(Data below)
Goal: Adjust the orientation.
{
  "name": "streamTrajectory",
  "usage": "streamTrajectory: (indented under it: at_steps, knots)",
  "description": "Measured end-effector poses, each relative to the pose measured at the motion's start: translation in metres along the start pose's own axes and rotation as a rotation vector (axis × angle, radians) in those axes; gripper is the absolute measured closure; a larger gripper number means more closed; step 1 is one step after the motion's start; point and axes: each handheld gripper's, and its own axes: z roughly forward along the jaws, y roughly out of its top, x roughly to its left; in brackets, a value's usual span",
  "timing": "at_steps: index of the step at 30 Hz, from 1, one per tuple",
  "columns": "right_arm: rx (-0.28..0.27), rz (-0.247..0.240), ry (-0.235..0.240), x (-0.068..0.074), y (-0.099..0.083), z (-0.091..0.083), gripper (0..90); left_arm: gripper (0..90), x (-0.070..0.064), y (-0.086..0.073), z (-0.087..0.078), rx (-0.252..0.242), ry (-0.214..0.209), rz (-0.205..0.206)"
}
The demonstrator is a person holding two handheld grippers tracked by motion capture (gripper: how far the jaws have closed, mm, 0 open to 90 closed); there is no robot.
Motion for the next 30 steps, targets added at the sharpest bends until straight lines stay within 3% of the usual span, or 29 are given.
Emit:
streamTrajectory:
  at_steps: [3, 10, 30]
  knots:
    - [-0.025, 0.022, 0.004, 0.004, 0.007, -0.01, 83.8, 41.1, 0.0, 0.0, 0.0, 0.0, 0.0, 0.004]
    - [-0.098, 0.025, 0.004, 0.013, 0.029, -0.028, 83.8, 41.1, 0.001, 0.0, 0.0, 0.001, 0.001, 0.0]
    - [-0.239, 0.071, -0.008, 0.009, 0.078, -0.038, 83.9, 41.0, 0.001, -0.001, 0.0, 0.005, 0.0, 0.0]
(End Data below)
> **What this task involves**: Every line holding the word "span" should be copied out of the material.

> **Written solution**:
  "description": "Measured end-effector poses, each relative to the pose measured at the motion's start: translation in metres along the start pose's own axes and rotation as a rotation vector (axis × angle, radians) in those axes; gripper is the absolute measured closure; a larger gripper number means more closed; step 1 is one step after the motion's start; point and axes: each handheld gripper's, and its own axes: z roughly forward along the jaws, y roughly out of its top, x roughly to its left; in brackets, a value's usual span",
Motion for the next 30 steps, targets added at the sharpest bends until straight lines stay within 3% of the usual span, or 29 are given.

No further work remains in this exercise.